Your instructions
Nothing below is to be printed except the lines between the line holding "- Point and" and the line holding "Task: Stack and", inclusive, each exactly as it appears.

Working data Block Start

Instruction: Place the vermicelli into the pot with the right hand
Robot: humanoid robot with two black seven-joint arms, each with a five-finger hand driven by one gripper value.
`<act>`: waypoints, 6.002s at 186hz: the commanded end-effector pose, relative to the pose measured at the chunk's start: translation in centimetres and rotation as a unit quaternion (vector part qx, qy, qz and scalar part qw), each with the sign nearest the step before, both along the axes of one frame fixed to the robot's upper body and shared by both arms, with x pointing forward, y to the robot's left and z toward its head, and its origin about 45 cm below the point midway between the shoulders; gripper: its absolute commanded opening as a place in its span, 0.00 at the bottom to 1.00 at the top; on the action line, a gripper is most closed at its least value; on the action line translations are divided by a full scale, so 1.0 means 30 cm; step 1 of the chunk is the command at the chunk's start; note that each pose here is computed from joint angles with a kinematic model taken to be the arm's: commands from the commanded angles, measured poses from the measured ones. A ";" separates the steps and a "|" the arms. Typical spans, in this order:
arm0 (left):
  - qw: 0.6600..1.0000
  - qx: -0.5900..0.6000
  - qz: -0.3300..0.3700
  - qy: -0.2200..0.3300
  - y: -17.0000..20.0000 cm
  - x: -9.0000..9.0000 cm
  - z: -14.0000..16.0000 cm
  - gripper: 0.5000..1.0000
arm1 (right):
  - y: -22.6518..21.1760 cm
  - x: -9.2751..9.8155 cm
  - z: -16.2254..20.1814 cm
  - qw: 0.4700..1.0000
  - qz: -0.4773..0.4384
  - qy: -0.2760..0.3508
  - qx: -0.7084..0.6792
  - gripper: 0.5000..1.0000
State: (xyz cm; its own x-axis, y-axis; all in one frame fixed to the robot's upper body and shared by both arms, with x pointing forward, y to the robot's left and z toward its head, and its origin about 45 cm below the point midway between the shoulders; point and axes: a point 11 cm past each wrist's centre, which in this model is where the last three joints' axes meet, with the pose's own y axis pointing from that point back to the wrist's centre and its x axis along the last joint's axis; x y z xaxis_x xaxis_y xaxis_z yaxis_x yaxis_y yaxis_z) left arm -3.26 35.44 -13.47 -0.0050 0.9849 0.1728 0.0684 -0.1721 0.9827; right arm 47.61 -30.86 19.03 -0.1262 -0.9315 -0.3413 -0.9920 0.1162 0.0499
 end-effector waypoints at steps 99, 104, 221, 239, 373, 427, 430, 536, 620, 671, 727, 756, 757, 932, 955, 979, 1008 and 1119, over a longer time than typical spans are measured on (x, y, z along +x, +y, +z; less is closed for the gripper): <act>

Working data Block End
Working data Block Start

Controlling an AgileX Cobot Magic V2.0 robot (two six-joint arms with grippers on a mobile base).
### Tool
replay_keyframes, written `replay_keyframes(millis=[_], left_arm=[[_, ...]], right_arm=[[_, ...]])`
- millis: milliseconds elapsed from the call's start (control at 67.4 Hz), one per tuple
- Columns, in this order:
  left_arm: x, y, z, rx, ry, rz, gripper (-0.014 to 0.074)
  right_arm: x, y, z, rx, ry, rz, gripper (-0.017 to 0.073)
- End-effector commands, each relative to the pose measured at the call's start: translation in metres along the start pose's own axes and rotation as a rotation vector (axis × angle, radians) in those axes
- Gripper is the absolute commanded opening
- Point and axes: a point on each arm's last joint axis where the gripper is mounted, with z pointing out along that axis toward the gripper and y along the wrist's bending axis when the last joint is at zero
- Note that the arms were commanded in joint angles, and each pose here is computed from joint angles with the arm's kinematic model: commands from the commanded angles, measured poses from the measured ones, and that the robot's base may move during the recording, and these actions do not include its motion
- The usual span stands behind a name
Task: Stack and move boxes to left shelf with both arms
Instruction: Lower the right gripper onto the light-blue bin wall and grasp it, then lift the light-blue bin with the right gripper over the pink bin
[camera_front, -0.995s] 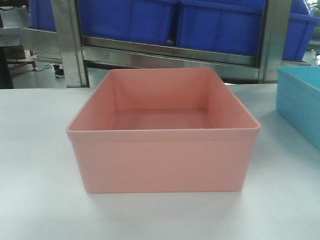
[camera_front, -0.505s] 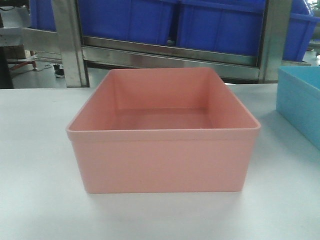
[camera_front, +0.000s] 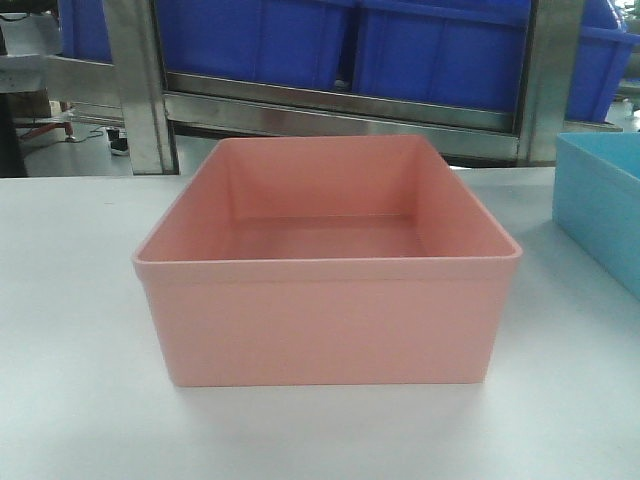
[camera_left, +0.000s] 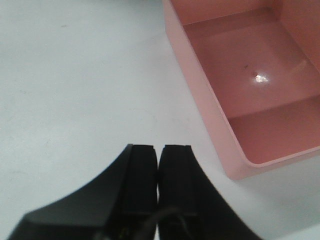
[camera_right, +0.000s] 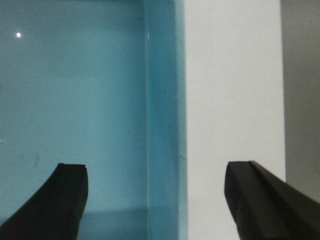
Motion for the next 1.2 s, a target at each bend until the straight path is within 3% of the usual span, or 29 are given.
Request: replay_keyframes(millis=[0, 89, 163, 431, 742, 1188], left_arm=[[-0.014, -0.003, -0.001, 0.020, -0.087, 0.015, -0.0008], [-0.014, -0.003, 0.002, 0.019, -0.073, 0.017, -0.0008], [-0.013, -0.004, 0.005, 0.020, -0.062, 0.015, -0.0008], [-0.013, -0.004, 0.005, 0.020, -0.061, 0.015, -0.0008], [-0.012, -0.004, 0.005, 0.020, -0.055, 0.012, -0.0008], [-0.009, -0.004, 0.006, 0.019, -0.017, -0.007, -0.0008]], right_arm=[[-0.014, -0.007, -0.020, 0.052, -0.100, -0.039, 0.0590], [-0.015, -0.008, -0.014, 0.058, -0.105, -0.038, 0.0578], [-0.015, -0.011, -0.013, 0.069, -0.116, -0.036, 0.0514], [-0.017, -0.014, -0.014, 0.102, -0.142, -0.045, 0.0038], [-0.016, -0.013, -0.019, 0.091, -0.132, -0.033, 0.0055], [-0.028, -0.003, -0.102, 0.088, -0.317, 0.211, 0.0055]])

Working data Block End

Response below
- Point and axes: a point on each arm's last joint axis where the gripper is mounted, with z pointing out along that axis toward the gripper and y along the wrist's bending axis when the last joint is at zero
- Note that the arms were commanded in joint angles, and each pose here is computed from joint angles with the arm's kinematic model: commands from the commanded angles, measured poses from the measured ones, and that the robot's base may move during the recording, and these actions do not include its motion
- The usual span stands behind a name
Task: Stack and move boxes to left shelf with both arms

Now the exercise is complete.